Set down each line of the listing below exactly as it is written.

--------

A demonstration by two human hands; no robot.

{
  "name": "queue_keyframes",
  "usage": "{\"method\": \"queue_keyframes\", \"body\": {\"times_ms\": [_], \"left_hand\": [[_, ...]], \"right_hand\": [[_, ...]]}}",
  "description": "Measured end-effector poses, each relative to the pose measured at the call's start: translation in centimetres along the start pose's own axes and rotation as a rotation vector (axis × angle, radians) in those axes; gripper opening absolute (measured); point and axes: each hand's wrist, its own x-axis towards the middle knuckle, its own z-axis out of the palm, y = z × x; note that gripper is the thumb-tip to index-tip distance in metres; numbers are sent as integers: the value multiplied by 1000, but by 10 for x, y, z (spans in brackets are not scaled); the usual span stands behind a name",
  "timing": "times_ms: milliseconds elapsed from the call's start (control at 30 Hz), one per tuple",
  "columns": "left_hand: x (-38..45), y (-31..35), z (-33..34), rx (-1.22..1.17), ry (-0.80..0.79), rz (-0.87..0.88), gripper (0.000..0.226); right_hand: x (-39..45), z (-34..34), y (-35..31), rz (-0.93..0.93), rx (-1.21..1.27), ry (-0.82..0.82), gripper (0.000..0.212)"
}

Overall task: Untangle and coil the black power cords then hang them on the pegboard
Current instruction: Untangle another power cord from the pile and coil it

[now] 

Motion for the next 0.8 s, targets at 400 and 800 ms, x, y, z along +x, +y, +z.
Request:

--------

* [Your solution]
A demonstration by two human hands; no robot.

{
  "name": "queue_keyframes",
  "usage": "{\"method\": \"queue_keyframes\", \"body\": {\"times_ms\": [_], \"left_hand\": [[_, ...]], \"right_hand\": [[_, ...]]}}",
  "description": "Measured end-effector poses, each relative to the pose measured at the call's start: translation in centimetres along the start pose's own axes and rotation as a rotation vector (axis × angle, radians) in those axes; gripper opening absolute (measured); point and axes: each hand's wrist, its own x-axis towards the middle knuckle, its own z-axis out of the palm, y = z × x; note that gripper is the thumb-tip to index-tip distance in metres; numbers are sent as integers: the value multiplied by 1000, but by 10 for x, y, z (spans in brackets are not scaled); the usual span stands behind a name",
  "timing": "times_ms: milliseconds elapsed from the call's start (control at 30 Hz), one per tuple",
  "columns": "left_hand: x (-38..45), y (-31..35), z (-33..34), rx (-1.22..1.17), ry (-0.80..0.79), rz (-0.87..0.88), gripper (0.000..0.226); right_hand: x (-39..45), z (-34..34), y (-35..31), rz (-0.93..0.93), rx (-1.21..1.27), ry (-0.82..0.82), gripper (0.000..0.212)"
}

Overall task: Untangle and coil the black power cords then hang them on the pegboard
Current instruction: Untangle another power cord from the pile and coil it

[now] 

Motion for the next 0.8 s, targets at 400 and 800 ms, x, y, z along +x, +y, +z.
Request:

Nothing further is required of the output.